← Back to context

Comment by rapatel0

2 years ago

> Basically, you want to replace statistics ("large enough samples will average out variation") with AI

No. This is misunderstanding due to my lack of clarity. Apologizes.

The biggest problems with Medical data is that 1) incredibly small scale data is collected to make assertions, 2) the data is horrendously de-normalized

In Radiology, a common validation approach is have radiologists review cases on the order of 250 studies to make assessments about a radiology product. This is considered the gold standard for FDA. Look into it more, vaccines, treatments. The sample sizes are fucking tiny.

The statistical assertion is that these relatively small samples capture the variation sufficiently to demonstrate efficacy across devices, treatments. These are then extrapolated to the US and wider populations. Do you believe that this is rigorously true?
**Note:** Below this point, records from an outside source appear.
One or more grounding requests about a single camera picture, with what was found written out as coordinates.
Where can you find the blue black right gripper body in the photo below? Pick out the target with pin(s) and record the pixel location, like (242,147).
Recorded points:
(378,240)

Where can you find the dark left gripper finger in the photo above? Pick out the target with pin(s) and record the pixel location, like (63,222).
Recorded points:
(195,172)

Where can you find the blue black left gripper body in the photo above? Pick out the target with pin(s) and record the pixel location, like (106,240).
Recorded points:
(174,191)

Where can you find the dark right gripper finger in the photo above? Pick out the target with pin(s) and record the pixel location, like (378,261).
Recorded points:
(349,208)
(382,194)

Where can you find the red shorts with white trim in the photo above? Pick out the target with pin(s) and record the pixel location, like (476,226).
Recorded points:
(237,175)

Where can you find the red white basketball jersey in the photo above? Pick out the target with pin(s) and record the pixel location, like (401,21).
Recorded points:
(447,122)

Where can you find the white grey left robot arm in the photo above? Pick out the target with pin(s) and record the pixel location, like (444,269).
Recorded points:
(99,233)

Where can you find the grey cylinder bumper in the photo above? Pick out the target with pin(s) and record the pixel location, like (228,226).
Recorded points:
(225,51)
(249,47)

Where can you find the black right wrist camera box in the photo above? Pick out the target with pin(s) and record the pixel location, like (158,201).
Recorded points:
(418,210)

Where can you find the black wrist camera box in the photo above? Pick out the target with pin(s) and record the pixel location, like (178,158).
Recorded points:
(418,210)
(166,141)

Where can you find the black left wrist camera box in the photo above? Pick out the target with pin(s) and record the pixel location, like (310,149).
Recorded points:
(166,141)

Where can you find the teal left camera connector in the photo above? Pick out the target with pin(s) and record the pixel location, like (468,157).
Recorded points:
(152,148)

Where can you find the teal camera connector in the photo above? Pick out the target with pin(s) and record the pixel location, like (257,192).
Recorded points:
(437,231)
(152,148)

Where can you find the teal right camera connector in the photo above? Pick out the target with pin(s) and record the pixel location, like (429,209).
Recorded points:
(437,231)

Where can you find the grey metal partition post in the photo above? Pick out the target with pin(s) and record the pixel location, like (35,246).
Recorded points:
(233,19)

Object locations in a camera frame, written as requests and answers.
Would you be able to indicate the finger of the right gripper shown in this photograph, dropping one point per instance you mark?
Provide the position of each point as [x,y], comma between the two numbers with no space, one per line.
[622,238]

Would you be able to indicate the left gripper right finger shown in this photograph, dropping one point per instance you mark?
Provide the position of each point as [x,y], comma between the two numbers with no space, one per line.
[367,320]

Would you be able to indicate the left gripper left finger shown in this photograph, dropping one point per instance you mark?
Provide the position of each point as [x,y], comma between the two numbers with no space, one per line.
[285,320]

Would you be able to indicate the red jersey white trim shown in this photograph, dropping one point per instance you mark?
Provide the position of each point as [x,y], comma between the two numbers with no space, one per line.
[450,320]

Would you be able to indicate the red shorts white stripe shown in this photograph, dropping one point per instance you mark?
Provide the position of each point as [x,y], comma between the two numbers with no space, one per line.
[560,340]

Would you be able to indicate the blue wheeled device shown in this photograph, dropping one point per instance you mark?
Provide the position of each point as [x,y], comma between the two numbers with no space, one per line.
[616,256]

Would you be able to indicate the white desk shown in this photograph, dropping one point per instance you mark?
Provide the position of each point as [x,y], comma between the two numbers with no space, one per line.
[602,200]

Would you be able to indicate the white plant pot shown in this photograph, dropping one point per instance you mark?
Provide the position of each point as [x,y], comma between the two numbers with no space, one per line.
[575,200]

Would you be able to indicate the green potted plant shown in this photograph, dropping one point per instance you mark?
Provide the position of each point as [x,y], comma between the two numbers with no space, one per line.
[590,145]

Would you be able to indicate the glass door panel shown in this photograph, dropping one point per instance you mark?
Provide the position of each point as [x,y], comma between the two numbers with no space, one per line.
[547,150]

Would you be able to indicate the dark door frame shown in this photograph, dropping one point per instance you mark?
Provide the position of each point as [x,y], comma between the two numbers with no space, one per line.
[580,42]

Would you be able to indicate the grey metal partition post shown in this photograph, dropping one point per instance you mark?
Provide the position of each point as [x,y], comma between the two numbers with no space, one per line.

The rationale underpinning this is simply practicality. You cannot get thousands (or hundreds of thousands) of patients/doctors/etc to get a strong signal and confidence. For drugs, it's super hard, but for devices and software interventions, it way easier to get data.

That brings us to the second big problem: the data structure is completely highly varied and denormalized.

1) From a pure structure point of view, it's basically free text fields that doctors sporadically fill.

2) From a underlying truth point of view, each hospital across the world has different protocols for care delivery. A histopathological FNA procedure might have a completely different meaning in CA, NY, or EU. This might simply be because of workflow, timeline, or just people using the words wrong.

What I mean with AI+Sensors:

AI doesn't need to solve the problem of intuition around medical problems. The biggest impact will likely come from the relatively mundane task of simply structuring and normalizing the data. Sensors simply help to generate more data

To be more concrete, you don't want (and shouldn't trust) this:

Prompt: "Please diagnose this person"

You want this:

Prompt: "Here is 100 TB of data from 100 different hospitals each with different workflows and patients for histopathology. For each patient, synthesize a CSV with the following schema "AnonPatientID, AnonCaseID, Pathology Result, Pathology stage, Incidenctal findings, ..."

Then I can do the analysis myself.

Hope this makes more sense.

(I work in healthtech and med device and I promise you: Demoralization at the state of medicine is a rite of passage after which you can begin to address practical problems)